Newborn planet spotted by the Very Large Telescope

03 Jul 2018 Hamish Johnston
PDS 70b
Clean sweep: PDS 70b (bright spot to the right of the black disc) has cleared some of the protoplanetary disc surrounding PDS 70 (obscured by the black disc). (Courtesy: ESO/A. Müller et al)

A newborn planet orbiting a star just 370 light-years from Earth has been spotted by astronomers using the European Southern Observatory’s Very Large Telescope (VLT) in Chile. Dubbed PDS 70b, the huge planet is the first-ever to be seen orbiting within a disc of planet-forming material. Its discovery could provide important clues as to how systems of planets form around stars.

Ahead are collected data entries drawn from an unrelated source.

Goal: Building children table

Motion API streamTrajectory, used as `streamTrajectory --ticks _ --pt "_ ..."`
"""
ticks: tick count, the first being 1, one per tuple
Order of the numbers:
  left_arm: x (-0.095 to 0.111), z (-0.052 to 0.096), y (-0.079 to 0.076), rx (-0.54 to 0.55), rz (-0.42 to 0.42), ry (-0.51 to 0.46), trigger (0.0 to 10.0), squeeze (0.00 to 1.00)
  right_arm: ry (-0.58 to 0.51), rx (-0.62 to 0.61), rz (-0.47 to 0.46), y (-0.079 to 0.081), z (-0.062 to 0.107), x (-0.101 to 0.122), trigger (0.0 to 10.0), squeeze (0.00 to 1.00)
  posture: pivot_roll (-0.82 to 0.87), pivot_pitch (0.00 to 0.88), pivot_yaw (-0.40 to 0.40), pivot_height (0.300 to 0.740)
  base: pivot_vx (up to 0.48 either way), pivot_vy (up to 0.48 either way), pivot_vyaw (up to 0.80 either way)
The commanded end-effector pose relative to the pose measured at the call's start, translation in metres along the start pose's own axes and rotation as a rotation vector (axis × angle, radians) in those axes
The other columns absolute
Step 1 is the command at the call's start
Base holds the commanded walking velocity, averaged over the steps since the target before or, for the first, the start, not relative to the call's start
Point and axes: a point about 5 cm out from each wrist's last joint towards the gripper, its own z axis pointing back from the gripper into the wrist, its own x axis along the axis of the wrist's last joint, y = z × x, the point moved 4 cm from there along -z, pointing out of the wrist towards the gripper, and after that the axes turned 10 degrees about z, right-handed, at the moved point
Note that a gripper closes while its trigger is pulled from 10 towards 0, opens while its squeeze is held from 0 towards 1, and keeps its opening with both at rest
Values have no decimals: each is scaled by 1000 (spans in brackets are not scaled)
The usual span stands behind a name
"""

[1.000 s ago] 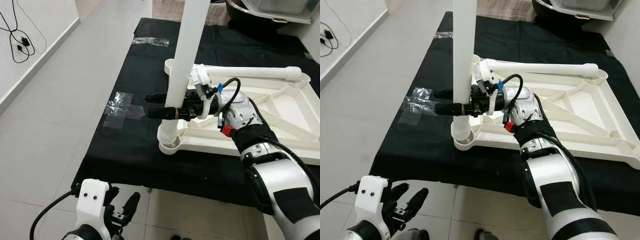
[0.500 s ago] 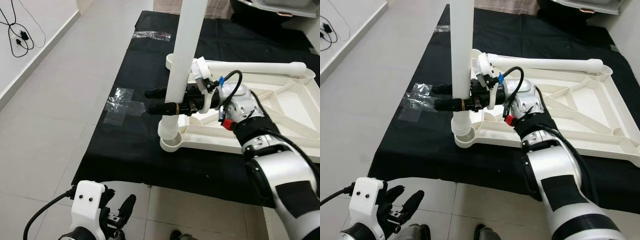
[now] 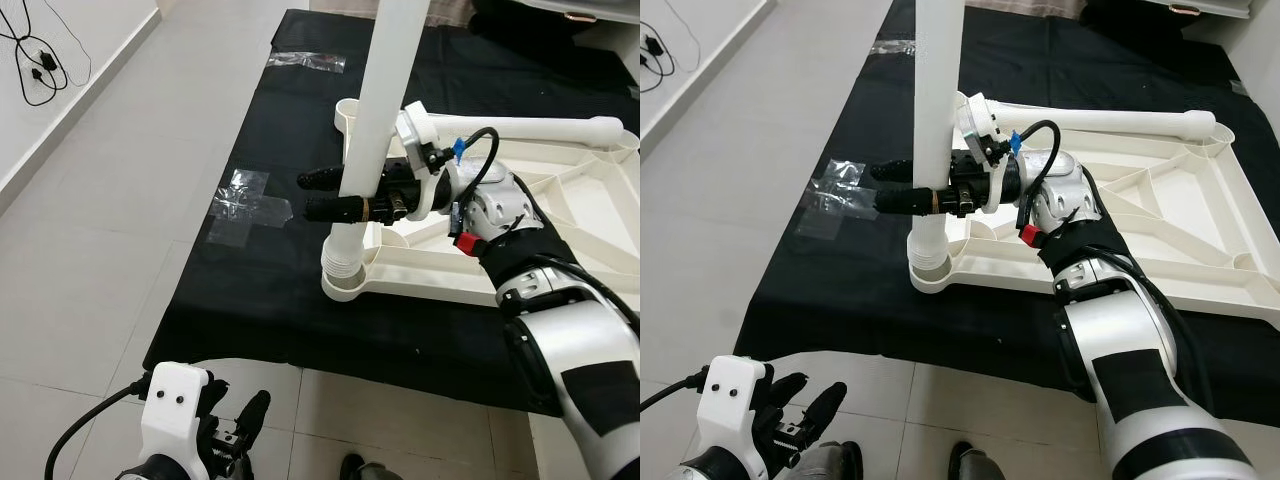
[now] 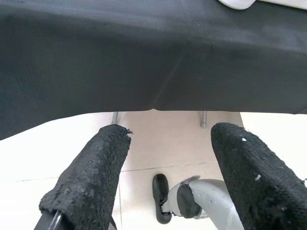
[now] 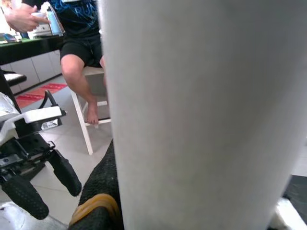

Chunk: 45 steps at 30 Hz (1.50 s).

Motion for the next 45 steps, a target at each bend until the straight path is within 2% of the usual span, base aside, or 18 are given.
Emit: streamTrajectory --ticks 1,28,45 --pt "-4 2 -1 -8 4 29 10000 0 8 28 -18 5 2 -5 10000 0 248 261 -76 740 0 0 0" --pt "-1 3 8 -3 -35 42 10000 0 46 67 -34 19 9 -14 10000 0 266 255 -39 740 0 0 0" --pt "-1 0 7 -9 -32 36 10000 0 33 67 -13 23 -2 -28 10000 0 258 252 -54 740 0 0 0"
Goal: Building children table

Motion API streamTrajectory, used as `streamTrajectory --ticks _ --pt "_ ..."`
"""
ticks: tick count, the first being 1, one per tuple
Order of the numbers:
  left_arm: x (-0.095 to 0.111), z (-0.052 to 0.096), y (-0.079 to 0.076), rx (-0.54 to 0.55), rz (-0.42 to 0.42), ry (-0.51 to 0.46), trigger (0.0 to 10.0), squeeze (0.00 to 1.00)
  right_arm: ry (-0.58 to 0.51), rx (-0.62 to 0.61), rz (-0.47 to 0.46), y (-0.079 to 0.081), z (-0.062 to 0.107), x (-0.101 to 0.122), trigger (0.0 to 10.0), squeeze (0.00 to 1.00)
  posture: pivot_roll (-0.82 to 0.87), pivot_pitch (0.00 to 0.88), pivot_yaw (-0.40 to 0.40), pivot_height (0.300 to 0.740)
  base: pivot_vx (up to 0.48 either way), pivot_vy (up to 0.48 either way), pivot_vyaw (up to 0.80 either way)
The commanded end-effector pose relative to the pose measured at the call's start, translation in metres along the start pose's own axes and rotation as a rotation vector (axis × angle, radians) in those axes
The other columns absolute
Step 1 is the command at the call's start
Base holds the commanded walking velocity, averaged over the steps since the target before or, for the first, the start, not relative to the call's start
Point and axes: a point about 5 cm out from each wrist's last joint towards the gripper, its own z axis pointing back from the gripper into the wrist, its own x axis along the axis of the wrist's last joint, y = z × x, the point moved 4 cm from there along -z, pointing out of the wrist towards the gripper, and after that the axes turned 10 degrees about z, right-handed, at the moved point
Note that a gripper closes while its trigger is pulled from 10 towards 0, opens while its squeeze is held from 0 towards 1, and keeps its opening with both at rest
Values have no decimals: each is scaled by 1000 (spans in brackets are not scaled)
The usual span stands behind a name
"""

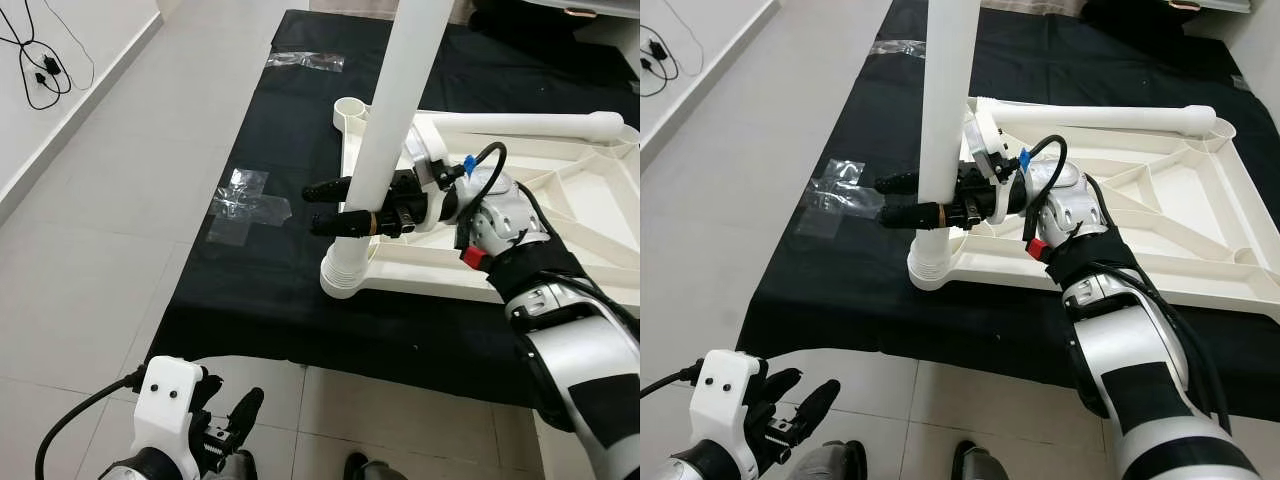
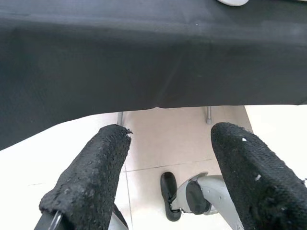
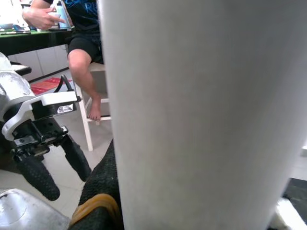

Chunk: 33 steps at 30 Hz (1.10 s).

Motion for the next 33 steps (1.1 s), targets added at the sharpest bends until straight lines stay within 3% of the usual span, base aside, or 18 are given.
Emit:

PDS 70b is a gas giant with a mass that is believed to be several times that of Jupiter. It orbits a very young star called PDS 70, which is about 10 million years old and is surrounded by a dense protoplanetary disc of dust and gas. The disk appears to have a void near its centre, which has probably been cleared by the young planet. Astronomers have known about such voids for decades and have long speculated that they are associated with young planets.

Birthplaces of planets

“These discs around young stars are the birthplaces of planets, but so far only a handful of observations have detected hints of baby planets in them,” explains Miriam Keppler of Germany’s Max Planck Institute of Astronomy in Heidelberg, who led the team that discovered PDS 70b. She adds, “The problem is that until now, most of these planet candidates could just have been features in the disc”.

The discovery inspired a follow-up study that was led by Keppler’s Heidelberg-based colleague André Müller and looked more closely at PDS 70b and how it interacts with the planetary disc. This revealed that the planet is orbiting in the middle of the void at a distance of about 22 au from the star – which in the solar system would put it just beyond Uranus.

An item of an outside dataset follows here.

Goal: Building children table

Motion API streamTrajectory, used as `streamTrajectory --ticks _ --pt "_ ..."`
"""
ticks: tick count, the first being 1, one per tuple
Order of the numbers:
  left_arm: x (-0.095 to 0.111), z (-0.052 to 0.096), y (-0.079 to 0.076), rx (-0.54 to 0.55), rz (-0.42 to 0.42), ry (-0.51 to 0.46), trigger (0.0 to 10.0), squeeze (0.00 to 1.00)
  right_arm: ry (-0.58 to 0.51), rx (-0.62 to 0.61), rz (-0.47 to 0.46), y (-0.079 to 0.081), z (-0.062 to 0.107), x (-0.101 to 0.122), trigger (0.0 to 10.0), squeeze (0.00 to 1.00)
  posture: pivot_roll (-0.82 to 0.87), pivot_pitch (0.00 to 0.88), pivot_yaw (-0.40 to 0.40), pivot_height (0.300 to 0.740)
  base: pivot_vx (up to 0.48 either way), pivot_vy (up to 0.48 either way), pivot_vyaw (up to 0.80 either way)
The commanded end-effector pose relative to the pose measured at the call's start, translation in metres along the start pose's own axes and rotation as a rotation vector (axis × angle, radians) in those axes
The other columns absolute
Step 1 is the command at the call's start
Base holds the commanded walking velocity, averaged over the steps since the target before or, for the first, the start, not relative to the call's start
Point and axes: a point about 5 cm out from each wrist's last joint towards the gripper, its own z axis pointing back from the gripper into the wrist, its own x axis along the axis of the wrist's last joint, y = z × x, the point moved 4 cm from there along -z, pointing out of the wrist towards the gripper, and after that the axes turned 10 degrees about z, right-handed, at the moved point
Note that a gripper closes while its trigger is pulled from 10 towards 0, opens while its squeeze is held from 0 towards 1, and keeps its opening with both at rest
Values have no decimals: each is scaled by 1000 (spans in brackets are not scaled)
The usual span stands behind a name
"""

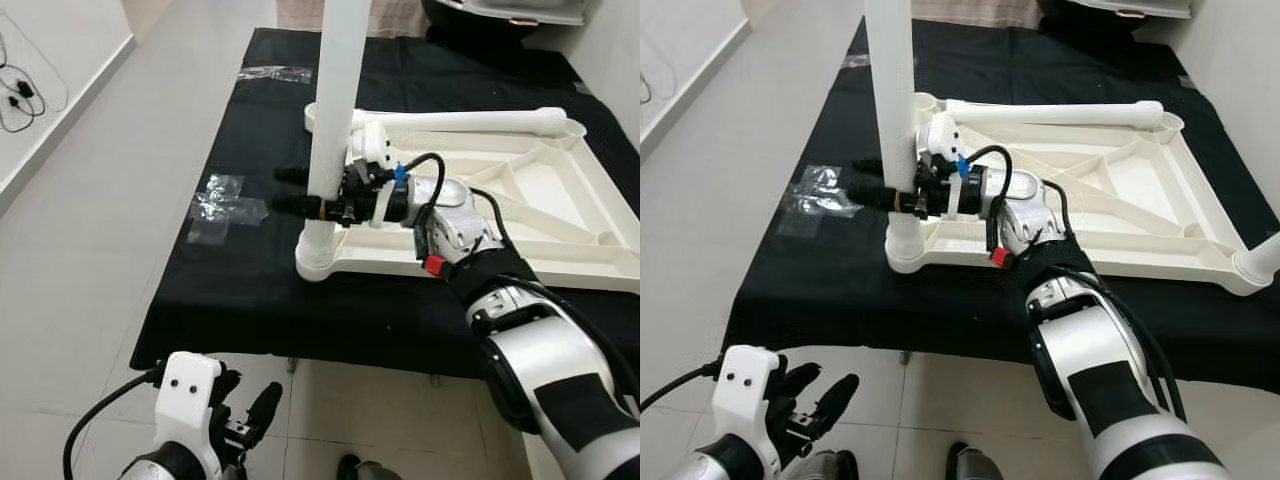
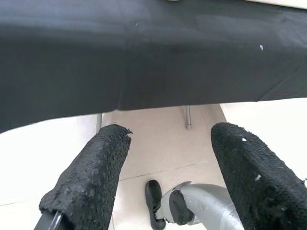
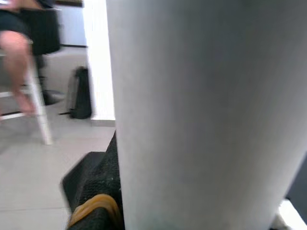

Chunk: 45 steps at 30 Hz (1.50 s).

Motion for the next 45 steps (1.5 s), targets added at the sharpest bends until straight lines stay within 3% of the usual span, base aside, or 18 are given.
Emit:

The surface temperature of PDS 70b is about 1000 °C and the radius of the planet is 1.4-3.7 times that of Jupiter. According to Müller and colleagues, the upper limit is somewhat greater than expected for the age of the planet – which they estimate to be 5.4 million years. Spectroscopic studies of light from the planet suggest that it has a cloudy atmosphere.

600 young stars

The observations were done using SPHERE, which is a planet-hunting instrument on the VLT that was used by two astronomical survey programmes to study PDS 70. One is called SHINE – which aims to take near-infrared images of 600 nearby young stars in a search for new planets. The other is called DISK, which looks at young planetary systems and protoplanetary discs.

SPHERE detects the faint light from planets by first blocking the much brighter light from the parent star using a coronagraph. Then a series of images is taken of the system over time. The position of the planet will change slightly as it moves in its orbit, while the star will appear stationary. By looking at how the image changes with time, astronomers can extract the light from the planet and reject light from the star.

The studies will be described in two papers to be published in Astronomy & Astrophysics and preprints are now available: Miriam Keppler et al; and André Müller et al.